Required work: The expected output is the full data, repeated exactly, without pictures.

(Items from a dataset)
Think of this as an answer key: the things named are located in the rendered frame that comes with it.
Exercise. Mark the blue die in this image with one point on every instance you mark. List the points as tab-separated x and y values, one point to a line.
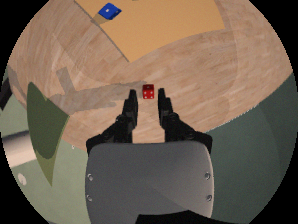
109	11

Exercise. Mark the orange flat mat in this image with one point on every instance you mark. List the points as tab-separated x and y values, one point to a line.
145	25

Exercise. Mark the red die with white pips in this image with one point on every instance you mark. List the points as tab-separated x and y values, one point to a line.
148	91

Expected output:
Think of this as an answer key: the things named are located in the rendered frame that comes with it.
Exercise. Mark the blue die in this image with one point on every instance you mark. List the points as tab-separated x and y values, one point to a line.
109	11

Exercise. Mark the orange flat mat in this image with one point on every instance you mark. List the points as tab-separated x and y values, one point to a line.
145	25

Exercise. Mark the red die with white pips in this image with one point on every instance you mark. List the points as tab-separated x and y values, one point to a line.
148	91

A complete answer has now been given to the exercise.